*What to work on*: Search the data for lines holding the word "each". State how many there are, and nothing else.

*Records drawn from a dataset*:
● ● ●

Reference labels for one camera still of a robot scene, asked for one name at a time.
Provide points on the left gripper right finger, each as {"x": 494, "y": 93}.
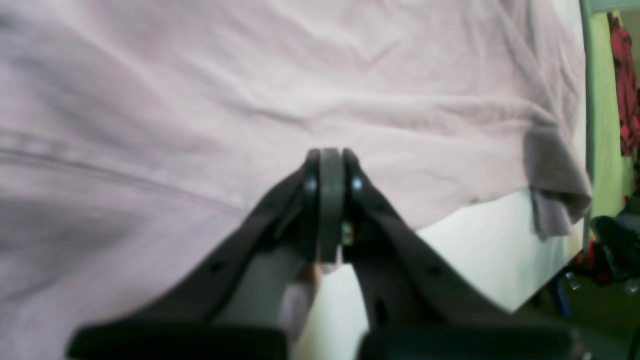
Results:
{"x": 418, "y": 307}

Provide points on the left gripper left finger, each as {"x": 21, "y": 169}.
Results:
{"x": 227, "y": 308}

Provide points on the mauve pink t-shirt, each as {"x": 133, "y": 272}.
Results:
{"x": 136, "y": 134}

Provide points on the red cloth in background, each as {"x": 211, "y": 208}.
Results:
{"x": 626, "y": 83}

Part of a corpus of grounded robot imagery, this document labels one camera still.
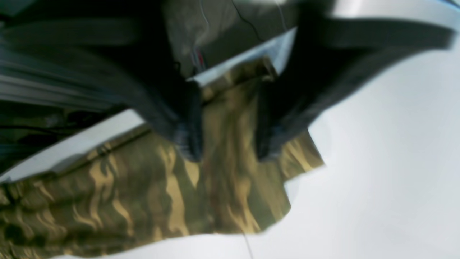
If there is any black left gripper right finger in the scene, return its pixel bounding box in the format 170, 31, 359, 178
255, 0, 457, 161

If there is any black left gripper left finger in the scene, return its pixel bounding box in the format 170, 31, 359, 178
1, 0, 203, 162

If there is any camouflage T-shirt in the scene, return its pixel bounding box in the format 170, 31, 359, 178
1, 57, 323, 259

● ● ●

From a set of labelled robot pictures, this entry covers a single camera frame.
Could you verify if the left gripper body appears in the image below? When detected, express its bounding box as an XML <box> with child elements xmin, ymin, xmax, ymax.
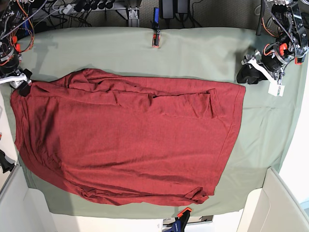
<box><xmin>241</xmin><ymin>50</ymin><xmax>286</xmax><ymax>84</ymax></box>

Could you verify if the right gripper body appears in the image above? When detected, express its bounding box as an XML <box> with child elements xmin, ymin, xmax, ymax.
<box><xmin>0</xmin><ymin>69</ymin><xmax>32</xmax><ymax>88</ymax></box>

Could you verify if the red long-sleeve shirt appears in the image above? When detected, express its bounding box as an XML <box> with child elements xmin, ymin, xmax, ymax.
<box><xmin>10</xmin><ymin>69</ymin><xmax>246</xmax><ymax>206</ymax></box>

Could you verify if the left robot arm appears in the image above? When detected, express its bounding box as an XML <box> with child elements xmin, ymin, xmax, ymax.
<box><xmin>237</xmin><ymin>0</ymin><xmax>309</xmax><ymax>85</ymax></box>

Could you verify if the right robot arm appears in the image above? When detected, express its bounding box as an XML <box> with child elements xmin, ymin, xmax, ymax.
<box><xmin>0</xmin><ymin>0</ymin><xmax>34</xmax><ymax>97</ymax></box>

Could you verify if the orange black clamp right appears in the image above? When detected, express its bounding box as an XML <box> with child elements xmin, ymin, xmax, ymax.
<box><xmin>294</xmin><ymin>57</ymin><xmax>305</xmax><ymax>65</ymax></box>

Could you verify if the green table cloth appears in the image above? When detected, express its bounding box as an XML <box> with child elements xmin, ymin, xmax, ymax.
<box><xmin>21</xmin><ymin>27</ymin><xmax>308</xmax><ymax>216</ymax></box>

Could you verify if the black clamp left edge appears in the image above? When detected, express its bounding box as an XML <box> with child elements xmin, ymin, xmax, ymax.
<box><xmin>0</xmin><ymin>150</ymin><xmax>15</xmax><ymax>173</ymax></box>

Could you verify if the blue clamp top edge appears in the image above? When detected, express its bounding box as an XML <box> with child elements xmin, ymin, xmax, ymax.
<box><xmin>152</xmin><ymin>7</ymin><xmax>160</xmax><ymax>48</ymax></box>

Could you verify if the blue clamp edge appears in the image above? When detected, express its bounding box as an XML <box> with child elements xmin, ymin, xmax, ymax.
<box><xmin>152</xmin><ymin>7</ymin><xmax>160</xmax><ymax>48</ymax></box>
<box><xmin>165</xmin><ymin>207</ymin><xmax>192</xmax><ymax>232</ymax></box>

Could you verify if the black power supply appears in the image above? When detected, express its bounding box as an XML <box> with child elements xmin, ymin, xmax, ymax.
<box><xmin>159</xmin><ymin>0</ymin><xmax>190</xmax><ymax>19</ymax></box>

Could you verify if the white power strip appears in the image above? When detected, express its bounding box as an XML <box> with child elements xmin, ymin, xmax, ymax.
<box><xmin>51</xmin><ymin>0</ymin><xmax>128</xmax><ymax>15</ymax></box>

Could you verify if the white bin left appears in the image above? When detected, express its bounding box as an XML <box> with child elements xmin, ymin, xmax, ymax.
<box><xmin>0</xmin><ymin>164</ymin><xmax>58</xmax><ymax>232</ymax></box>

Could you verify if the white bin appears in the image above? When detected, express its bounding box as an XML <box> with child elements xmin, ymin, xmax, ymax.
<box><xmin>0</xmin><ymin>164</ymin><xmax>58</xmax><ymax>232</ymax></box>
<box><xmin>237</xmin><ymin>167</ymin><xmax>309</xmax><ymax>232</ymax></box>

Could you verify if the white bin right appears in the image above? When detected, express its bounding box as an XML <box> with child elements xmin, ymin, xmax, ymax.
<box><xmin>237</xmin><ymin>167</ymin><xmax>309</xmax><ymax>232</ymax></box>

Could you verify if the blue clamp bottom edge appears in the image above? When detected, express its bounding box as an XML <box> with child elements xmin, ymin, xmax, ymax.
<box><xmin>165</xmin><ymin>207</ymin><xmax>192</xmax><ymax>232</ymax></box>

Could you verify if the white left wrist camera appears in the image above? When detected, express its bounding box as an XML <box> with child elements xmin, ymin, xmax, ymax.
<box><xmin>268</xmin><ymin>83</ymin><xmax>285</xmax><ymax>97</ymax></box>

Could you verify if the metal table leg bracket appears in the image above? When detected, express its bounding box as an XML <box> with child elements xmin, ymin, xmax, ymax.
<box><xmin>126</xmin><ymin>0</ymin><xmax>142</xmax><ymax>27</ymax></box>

● ● ●

*Answer for the task*: 4